[Your task]: State how many lines of the data below hold the string "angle", giving nothing but the number.

[Entries provided]:
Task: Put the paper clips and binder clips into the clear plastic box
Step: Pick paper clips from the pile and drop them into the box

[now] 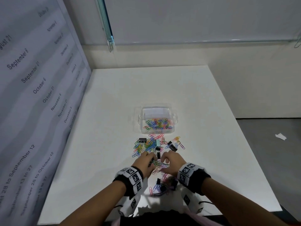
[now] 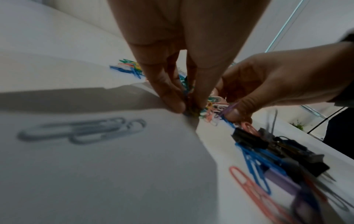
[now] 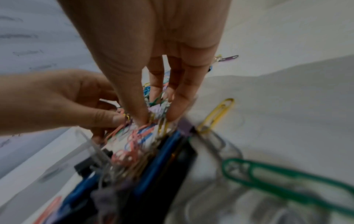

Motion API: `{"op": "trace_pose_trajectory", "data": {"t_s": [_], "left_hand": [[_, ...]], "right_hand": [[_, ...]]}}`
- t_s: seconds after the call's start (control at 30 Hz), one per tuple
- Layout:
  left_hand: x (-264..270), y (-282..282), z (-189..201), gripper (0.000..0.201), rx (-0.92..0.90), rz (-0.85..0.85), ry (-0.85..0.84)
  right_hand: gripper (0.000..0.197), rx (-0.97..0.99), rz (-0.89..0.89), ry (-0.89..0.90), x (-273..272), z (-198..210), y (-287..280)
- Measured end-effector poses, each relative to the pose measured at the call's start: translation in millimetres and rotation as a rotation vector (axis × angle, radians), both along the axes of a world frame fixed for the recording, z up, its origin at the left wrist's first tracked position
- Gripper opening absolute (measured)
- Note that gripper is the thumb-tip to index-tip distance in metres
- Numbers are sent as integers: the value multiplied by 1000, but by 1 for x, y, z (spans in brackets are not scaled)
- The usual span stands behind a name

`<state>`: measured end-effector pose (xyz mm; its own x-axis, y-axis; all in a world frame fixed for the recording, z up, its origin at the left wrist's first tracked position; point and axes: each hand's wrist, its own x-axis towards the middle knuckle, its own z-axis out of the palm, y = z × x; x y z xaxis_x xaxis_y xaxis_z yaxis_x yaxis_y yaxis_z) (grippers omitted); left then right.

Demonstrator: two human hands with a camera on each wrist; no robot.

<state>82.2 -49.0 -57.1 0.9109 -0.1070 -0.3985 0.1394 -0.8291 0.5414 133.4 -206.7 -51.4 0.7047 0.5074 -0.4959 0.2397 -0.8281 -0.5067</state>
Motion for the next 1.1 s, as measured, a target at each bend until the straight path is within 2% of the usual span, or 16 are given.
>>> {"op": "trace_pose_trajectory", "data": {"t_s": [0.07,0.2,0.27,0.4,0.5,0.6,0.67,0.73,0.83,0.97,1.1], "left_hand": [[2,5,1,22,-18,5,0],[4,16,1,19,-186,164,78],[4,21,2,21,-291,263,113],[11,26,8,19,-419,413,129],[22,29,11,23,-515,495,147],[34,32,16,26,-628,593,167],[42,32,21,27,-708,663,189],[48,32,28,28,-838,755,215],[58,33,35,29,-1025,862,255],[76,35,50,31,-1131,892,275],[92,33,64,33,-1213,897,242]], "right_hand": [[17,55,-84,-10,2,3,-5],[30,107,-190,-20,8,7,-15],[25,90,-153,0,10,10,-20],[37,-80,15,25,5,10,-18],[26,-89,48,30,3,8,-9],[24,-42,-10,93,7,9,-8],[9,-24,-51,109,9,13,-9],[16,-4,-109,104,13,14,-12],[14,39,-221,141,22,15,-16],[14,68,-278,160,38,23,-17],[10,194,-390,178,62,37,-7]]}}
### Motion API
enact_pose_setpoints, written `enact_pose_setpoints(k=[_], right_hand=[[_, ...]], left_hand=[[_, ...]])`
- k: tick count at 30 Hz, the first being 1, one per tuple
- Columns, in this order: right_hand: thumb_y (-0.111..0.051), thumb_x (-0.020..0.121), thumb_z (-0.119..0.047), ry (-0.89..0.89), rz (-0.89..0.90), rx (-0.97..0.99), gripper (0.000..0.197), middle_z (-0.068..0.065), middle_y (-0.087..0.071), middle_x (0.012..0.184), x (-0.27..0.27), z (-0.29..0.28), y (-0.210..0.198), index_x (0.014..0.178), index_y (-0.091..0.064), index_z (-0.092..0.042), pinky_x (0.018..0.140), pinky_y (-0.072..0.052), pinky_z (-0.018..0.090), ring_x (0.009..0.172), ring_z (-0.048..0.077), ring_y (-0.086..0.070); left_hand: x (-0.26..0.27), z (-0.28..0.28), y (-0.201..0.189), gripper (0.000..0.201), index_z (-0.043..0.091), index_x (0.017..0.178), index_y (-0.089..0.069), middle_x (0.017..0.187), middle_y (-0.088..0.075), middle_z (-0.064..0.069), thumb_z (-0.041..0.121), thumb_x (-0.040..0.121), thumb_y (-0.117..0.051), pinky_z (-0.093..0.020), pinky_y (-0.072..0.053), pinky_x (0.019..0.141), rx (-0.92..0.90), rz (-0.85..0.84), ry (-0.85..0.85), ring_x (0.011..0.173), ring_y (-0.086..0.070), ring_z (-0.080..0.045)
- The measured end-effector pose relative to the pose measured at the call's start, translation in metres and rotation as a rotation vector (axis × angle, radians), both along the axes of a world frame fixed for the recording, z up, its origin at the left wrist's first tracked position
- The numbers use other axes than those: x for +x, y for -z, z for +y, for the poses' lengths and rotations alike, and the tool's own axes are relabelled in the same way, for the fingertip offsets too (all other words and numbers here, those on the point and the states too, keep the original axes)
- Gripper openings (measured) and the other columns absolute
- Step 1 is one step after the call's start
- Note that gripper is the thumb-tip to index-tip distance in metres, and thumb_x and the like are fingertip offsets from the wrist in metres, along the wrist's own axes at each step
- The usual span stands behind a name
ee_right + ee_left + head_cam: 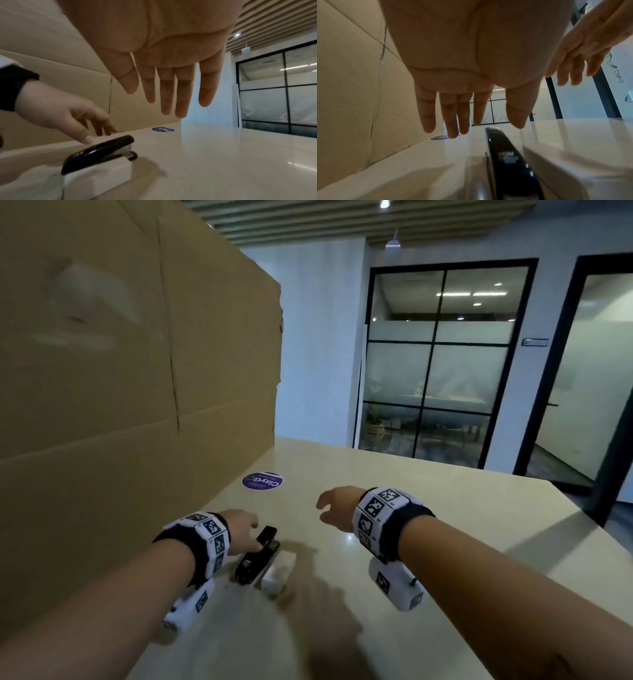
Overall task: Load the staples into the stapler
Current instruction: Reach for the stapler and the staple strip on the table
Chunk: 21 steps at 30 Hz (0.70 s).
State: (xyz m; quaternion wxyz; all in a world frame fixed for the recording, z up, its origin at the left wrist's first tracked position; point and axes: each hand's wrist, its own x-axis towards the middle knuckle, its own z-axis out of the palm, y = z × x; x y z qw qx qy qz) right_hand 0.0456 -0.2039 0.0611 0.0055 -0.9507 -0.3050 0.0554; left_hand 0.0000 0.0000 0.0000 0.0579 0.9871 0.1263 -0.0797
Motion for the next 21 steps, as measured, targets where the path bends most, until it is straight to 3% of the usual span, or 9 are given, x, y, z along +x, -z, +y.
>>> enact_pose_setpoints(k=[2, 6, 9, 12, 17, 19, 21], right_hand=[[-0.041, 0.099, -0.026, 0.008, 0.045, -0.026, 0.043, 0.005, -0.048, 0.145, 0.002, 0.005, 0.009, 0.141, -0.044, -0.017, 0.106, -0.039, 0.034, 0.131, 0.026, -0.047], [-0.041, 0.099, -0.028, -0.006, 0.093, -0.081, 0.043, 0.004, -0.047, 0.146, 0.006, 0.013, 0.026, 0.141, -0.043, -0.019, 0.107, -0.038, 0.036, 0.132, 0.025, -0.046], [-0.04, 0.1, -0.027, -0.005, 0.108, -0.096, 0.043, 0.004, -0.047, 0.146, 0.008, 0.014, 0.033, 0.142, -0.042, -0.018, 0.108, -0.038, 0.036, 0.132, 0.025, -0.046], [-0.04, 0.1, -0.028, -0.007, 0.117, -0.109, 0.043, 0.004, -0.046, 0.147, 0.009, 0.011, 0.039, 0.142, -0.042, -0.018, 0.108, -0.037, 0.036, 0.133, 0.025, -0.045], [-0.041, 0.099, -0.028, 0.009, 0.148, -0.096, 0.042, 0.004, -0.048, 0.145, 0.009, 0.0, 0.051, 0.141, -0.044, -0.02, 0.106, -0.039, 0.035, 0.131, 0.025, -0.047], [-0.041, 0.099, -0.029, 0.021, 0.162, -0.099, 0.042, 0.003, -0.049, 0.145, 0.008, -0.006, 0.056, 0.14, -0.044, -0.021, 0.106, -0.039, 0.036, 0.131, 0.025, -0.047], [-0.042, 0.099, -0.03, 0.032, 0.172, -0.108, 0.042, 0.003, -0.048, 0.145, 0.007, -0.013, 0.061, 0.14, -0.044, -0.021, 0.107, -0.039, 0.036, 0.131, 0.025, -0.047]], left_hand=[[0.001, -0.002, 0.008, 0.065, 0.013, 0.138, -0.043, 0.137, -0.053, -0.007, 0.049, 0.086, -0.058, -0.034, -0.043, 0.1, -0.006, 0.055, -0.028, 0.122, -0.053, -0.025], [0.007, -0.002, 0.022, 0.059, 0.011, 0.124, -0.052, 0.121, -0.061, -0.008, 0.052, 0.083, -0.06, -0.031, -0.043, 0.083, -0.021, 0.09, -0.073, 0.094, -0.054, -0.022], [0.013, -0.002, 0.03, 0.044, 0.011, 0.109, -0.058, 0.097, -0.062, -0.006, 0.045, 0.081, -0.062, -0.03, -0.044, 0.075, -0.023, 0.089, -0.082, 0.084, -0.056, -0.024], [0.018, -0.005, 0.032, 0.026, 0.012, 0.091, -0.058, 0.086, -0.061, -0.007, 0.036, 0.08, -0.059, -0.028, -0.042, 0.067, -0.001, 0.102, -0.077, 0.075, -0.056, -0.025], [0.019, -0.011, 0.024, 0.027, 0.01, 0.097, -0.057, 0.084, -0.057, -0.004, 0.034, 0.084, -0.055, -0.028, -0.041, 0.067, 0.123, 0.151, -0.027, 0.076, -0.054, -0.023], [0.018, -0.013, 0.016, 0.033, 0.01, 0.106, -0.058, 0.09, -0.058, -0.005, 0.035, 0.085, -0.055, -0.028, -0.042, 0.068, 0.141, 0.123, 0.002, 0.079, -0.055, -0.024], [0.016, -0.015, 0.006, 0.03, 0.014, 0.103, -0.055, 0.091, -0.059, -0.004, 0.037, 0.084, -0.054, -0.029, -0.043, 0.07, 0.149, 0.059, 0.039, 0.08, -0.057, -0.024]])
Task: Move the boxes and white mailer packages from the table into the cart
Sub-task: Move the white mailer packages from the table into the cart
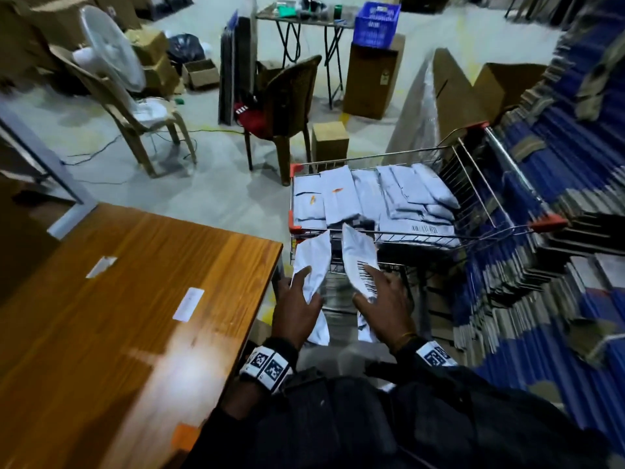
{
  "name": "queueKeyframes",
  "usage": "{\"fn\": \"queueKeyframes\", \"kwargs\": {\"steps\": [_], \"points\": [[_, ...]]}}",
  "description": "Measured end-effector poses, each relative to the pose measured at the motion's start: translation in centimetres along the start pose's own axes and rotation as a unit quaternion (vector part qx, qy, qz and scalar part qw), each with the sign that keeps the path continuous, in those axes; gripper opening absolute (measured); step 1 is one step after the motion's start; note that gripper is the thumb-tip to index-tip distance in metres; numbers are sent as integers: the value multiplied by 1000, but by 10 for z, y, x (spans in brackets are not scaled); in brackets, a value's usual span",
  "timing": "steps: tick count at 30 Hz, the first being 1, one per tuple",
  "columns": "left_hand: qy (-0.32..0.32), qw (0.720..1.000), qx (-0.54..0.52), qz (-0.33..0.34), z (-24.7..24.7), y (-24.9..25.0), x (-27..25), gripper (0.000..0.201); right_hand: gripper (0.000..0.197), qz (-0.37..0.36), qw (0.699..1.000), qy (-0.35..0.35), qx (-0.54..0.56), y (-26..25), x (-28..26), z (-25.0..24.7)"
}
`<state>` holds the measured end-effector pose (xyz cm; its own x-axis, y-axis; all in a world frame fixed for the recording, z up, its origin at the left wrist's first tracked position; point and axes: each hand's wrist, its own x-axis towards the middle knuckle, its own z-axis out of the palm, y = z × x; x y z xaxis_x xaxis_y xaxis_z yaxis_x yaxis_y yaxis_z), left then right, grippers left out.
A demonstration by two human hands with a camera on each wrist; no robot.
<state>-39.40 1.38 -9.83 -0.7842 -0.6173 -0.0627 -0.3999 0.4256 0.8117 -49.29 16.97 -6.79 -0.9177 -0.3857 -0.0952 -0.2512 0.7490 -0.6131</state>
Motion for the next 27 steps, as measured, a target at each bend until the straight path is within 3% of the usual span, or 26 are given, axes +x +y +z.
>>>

[Exercise answer]: 2